The decision about when to allow athletes to return to contact sports is frequently based on the grade of concussion. Injured athletes are prohibited from returning to play before they are symptom-free during rest and exertion and their neuropsychological tests are normal again, in order to avoid a risk of cumulative effects.
Three grading systems are followed most widely: one was developed by Robert Cantu, one by the Colorado Medical Society, and a third by the American Academy of Neurology. Each divides concussion into three grades, as summarized in the following table:
Signs and symptoms
Concussion can be associated with a variety of symptoms, which typically occur rapidly after the injury. Early symptoms usually subside within days or weeks. The number and type of symptoms a person suffers varies widely.
Physical
Headache is the most common MTBI symptom. Other symptoms include dizziness, vomiting, nausea, lack of motor coordination, difficulty balancing, or other problems with movement or sensation. Visual symptoms include light sensitivity, seeing bright lights, blurred vision, and double vision. Tinnitus, or a ringing in the ears, is also commonly reported. In one in about seventy concussions, concussive convulsions occur, but these are not actual post-traumatic seizures and are not predictive of post-traumatic epilepsy, which results from structural brain damage. Concussive convulsions are thought to result from temporary loss of brain function rather than from structural damage and are usually associated with a good outcome.
Cognitive and emotional
Cognitive symptoms include confusion, disorientation, and difficulty focusing attention. Loss of consciousness may occur but is not necessarily correlated with the severity of the concussion if it is brief. Post-traumatic amnesia, in which the person cannot remember events leading up to the injury or after it, or both, is a hallmark of concussion. Confusion, another concussion hallmark, may be present immediately or may develop over several minutes. A patient may, for example, repeatedly ask the same questions, be slow to respond to questions or directions, have a vacant stare, or have slurred or incoherent speech. Other MTBI symptoms include changes in sleeping patterns and difficulty with reasoning, concentrating, and performing everyday activities.

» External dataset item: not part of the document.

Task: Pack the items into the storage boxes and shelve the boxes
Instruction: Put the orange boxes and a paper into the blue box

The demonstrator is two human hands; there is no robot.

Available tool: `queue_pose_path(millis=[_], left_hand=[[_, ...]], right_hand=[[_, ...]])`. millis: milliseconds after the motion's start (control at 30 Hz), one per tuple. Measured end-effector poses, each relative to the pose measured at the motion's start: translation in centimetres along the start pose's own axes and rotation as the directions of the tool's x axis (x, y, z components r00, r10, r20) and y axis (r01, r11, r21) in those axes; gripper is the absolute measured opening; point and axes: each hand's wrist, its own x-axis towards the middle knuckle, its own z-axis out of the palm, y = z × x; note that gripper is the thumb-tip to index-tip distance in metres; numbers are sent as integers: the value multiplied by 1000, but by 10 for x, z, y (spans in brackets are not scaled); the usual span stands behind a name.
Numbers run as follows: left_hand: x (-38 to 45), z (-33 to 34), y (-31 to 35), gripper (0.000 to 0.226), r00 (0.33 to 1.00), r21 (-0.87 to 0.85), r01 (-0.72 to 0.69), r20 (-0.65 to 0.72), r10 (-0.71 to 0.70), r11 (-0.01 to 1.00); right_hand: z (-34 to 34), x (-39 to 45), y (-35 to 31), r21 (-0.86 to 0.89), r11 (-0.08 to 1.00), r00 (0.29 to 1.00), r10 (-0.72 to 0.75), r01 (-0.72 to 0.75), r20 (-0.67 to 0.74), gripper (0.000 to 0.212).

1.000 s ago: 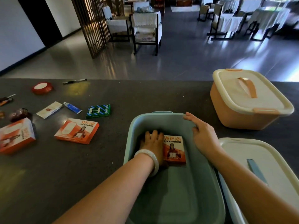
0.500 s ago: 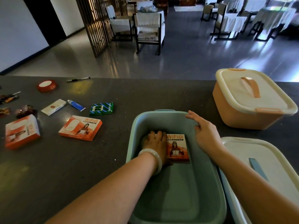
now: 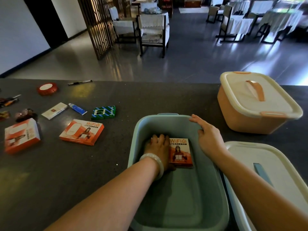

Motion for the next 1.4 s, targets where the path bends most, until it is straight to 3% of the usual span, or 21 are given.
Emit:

Affective results of concussion include crankiness, loss of interest in favorite activities or items, tearfulness, and displays of emotion that are inappropriate to the situation. Common symptoms in concussed children include restlessness, lethargy, and irritability.
Mechanism
The brain is surrounded by cerebrospinal fluid, one of the functions of which is to protect it from light trauma, but more severe impacts or the forces associated with rapid acceleration may not be absorbed by this cushion. Concussion may be caused by impact forces, in which the head strikes or is struck by something, or impulsive forces, in which the head moves without itself being subject to blunt trauma (for example, when the chest hits something and the head snaps forward).